Throughout the listing below, copy each line containing "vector".

Records supplied:
....

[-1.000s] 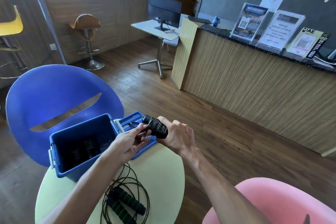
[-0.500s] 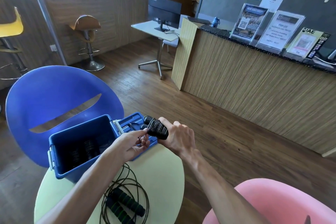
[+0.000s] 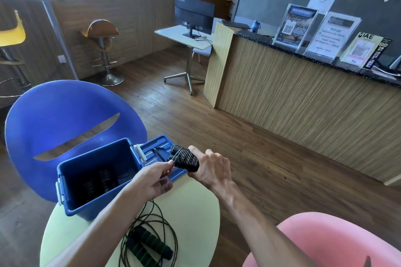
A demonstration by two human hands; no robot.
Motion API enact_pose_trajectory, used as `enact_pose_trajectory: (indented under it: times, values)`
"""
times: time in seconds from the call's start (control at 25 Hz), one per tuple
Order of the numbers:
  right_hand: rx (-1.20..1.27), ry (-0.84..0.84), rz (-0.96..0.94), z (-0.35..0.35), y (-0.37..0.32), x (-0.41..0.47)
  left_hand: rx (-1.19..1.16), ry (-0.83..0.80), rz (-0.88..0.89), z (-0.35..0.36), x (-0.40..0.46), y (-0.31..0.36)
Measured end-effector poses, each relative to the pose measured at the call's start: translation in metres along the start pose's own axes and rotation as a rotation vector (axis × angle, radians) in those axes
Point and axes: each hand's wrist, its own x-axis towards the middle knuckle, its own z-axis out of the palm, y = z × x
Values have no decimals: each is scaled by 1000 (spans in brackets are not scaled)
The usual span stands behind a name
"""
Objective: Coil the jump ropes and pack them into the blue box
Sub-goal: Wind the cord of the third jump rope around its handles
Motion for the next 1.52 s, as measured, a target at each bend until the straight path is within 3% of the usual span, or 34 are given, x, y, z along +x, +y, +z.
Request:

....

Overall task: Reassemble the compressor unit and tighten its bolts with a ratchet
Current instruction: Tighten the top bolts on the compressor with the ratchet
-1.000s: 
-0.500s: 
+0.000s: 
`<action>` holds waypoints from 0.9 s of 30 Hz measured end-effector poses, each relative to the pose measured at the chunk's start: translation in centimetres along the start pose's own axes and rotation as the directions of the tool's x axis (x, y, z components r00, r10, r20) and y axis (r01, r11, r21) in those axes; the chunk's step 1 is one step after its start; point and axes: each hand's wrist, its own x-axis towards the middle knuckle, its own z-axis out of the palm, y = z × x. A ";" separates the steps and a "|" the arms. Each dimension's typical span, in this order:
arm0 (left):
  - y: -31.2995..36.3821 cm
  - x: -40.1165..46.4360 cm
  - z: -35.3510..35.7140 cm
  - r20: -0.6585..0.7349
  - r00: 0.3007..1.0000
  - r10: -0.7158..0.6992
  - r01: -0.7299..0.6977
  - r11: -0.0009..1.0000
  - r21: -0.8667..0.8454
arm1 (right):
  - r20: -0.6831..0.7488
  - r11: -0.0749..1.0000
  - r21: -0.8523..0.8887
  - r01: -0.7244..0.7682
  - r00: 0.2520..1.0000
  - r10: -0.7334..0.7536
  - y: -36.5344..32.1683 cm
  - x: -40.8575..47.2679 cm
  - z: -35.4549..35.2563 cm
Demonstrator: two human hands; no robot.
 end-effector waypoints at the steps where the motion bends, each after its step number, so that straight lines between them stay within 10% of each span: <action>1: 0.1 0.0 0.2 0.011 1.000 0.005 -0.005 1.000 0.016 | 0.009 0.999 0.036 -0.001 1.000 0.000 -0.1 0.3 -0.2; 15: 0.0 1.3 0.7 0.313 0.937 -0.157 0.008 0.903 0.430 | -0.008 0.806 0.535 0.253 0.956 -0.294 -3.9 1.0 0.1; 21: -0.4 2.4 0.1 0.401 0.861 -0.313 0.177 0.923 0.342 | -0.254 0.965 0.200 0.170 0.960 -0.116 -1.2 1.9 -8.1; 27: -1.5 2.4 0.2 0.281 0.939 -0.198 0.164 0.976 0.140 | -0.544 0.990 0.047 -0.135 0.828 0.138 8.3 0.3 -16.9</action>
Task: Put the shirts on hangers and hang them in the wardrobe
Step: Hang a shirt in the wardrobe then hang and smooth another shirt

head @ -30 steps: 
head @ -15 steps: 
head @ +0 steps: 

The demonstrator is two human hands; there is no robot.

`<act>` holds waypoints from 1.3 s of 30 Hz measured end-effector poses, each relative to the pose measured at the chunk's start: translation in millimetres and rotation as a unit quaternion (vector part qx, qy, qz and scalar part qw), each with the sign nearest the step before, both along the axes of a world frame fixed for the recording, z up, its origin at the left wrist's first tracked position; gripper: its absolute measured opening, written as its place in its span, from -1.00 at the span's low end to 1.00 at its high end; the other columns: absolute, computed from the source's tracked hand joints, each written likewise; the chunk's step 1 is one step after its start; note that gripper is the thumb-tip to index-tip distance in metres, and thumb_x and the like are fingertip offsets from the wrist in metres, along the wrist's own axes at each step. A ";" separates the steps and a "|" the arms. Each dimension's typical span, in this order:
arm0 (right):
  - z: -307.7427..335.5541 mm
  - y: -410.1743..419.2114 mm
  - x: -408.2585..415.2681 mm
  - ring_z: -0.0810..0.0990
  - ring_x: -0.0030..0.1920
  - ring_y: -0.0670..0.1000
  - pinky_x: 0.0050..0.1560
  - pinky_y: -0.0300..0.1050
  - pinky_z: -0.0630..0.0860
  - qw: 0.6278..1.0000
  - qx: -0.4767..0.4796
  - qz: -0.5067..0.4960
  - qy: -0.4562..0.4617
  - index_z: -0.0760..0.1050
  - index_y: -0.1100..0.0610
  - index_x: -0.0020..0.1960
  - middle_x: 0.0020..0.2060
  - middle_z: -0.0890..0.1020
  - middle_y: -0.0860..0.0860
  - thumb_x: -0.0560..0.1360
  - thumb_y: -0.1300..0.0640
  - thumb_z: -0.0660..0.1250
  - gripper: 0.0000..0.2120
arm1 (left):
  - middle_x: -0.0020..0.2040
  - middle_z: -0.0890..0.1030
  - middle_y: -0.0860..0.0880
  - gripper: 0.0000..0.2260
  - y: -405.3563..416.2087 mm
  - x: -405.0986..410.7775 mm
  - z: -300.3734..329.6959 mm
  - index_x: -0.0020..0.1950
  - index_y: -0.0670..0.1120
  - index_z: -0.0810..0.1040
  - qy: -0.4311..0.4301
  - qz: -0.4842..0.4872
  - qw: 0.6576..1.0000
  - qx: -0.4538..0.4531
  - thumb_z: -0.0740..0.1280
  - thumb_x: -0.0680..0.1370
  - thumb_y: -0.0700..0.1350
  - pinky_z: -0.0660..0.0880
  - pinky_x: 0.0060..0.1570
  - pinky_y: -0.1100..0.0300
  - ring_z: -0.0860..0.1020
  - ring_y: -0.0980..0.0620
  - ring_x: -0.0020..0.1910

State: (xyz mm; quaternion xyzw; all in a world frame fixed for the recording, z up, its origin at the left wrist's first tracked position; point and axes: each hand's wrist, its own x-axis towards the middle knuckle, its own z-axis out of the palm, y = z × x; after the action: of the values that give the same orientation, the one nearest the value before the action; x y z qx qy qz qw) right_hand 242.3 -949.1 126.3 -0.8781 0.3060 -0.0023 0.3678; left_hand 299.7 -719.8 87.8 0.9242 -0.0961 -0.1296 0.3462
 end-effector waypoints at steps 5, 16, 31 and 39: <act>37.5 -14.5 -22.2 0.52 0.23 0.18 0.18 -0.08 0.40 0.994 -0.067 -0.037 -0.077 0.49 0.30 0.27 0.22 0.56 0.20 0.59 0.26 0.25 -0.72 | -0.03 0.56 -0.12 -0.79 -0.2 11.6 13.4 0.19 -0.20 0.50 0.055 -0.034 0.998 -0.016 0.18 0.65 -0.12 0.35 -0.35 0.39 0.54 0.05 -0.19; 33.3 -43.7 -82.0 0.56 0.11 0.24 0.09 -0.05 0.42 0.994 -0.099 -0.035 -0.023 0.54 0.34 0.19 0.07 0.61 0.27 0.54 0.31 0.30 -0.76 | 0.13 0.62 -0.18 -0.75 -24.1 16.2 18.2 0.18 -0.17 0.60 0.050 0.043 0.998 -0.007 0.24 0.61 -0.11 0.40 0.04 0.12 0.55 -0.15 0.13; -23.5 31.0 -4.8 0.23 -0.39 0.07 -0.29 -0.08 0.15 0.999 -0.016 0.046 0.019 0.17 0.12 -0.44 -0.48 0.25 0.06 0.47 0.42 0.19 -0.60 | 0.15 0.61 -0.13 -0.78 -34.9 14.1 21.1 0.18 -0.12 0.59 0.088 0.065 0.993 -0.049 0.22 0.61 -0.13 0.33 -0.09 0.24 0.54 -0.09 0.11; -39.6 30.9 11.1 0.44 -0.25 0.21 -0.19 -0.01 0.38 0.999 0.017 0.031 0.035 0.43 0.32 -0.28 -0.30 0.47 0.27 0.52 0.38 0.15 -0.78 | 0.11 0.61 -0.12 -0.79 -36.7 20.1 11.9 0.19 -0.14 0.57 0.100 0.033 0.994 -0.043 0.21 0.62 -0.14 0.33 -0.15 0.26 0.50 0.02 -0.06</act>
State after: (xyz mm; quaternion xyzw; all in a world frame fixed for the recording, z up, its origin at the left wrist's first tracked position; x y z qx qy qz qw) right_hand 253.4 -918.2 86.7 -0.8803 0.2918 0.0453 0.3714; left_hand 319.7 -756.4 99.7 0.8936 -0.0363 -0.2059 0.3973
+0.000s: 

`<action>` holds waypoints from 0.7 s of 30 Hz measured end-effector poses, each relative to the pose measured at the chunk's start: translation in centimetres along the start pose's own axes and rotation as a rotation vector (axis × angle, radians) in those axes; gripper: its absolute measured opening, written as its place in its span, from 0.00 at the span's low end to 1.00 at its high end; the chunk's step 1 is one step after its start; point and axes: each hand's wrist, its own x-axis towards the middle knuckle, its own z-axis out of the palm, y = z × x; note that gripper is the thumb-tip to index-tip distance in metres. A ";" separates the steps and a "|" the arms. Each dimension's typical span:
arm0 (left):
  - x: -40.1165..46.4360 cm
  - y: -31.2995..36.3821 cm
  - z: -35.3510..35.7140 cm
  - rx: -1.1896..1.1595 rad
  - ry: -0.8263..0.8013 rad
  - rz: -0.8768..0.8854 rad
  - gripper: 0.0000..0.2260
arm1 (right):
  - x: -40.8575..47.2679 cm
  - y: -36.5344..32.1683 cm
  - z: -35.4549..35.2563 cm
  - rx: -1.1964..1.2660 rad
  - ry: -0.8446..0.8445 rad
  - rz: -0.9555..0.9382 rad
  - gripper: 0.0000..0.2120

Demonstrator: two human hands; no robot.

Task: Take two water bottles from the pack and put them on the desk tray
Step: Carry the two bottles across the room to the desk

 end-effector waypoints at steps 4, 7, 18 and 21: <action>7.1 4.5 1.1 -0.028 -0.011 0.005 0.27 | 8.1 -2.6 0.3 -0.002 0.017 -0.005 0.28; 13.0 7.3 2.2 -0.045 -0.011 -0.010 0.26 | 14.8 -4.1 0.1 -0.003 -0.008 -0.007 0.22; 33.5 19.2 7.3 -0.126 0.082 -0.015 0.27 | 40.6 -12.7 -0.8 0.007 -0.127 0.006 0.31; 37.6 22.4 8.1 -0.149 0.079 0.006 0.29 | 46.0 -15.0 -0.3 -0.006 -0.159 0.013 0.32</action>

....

Written response:
Measured end-effector poses, each relative to the pose measured at the call's start: translation in metres along the start pose's own axes and rotation as a rotation vector (axis × angle, radians) in those axes
`<act>` holds waypoints from 1.3 s of 30 Hz measured end-effector poses, each relative to the pose measured at the chunk's start: translation in millimetres and rotation as a unit quaternion (vector part qx, qy, qz and scalar part qw), each with the sign nearest the step before, both along the axes of a world frame fixed for the recording, z up, its origin at the left wrist's first tracked position; gripper: its absolute measured opening, written as its place in its span, from -1.00 at the span's low end to 1.00 at its high end; the other columns: absolute, computed from the source's tracked hand joints, each written likewise; the chunk's step 1 is one step after its start; note that gripper is the thumb-tip to index-tip distance in metres, and thumb_x and the like are fingertip offsets from the wrist in metres, along the wrist's own axes at each step. A ";" separates the steps and a "|" the arms. Each dimension's typical span, in this order:
`<action>` holds waypoints from 0.7 s of 30 Hz measured end-effector poses, each relative to the pose measured at the chunk's start: translation in centimetres along the start pose's own axes and rotation as a rotation vector (axis × angle, radians) in those axes; gripper: its absolute measured opening, written as its place in its span, from 0.00 at the span's low end to 1.00 at its high end; the chunk's step 1 is one step after its start; point and axes: each hand's wrist, its own x-axis towards the middle knuckle, its own z-axis out of the palm, y = z × x; note that gripper is the thumb-tip to index-tip distance in metres. A ";" separates the steps and a "|" the arms. Each dimension's typical span:

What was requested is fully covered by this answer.